## Prompt
Please output the section of the listing below that opens with the line containing "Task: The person" and closes with the line containing "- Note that", exactly and with nothing else.

Top of Data for review

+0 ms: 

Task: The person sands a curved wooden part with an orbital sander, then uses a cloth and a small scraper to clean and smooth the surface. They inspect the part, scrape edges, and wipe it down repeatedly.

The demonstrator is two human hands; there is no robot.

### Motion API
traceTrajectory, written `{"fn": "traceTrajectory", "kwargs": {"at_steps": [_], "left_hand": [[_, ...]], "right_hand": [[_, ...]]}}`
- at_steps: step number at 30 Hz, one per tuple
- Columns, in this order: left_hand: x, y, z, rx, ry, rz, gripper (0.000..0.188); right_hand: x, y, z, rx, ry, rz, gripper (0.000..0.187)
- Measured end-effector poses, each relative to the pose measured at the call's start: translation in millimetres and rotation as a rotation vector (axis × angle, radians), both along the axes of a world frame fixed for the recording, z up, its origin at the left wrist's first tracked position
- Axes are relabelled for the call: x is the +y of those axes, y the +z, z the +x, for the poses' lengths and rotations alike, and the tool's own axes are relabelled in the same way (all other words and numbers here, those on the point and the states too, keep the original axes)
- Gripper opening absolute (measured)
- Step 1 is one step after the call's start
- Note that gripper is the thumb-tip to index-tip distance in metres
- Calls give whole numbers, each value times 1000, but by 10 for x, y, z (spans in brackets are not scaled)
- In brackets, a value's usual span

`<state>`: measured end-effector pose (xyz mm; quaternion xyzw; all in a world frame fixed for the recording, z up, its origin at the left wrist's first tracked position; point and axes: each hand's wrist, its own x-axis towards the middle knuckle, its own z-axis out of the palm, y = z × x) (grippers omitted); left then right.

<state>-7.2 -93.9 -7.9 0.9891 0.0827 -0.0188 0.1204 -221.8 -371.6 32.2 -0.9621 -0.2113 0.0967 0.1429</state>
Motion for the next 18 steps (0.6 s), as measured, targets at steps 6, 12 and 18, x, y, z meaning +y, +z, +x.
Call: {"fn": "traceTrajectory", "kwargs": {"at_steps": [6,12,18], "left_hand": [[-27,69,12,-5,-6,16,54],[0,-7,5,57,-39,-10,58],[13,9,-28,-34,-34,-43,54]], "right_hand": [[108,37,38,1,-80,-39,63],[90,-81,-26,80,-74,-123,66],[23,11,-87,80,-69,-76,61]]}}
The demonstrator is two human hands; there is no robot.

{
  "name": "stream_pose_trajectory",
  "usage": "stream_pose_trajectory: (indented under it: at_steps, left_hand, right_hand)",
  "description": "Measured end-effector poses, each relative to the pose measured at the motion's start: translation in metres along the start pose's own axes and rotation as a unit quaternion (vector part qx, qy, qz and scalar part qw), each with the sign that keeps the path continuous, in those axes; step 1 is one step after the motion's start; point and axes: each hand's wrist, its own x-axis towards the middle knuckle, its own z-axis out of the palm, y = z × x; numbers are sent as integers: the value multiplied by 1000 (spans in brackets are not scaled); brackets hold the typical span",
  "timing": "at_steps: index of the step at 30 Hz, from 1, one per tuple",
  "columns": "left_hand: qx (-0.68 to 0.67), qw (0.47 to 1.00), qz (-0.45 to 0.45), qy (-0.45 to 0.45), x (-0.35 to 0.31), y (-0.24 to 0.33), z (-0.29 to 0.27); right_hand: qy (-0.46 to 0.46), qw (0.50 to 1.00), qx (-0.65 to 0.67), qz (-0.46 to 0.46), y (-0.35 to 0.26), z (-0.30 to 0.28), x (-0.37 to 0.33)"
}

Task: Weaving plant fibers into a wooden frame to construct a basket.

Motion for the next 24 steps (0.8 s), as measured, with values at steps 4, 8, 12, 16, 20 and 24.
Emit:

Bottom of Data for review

## Written solution
Task: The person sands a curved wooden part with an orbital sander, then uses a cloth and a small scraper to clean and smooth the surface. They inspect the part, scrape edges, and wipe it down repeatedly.

The demonstrator is two human hands; there is no robot.

### Motion API
traceTrajectory, written `{"fn": "traceTrajectory", "kwargs": {"at_steps": [_], "left_hand": [[_, ...]], "right_hand": [[_, ...]]}}`
- at_steps: step number at 30 Hz, one per tuple
- Columns, in this order: left_hand: x, y, z, rx, ry, rz, gripper (0.000..0.188); right_hand: x, y, z, rx, ry, rz, gripper (0.000..0.187)
- Measured end-effector poses, each relative to the pose measured at the call's start: translation in millimetres and rotation as a rotation vector (axis × angle, radians), both along the axes of a world frame fixed for the recording, z up, its origin at the left wrist's first tracked position
- Axes are relabelled for the call: x is the +y of those axes, y the +z, z the +x, for the poses' lengths and rotations alike, and the tool's own axes are relabelled in the same way (all other words and numbers here, those on the point and the states too, keep the original axes)
- Gripper opening absolute (measured)
- Step 1 is one step after the call's start
- Note that gripper is the thumb-tip to index-tip distance in metres

The exercise contains no remaining tasks.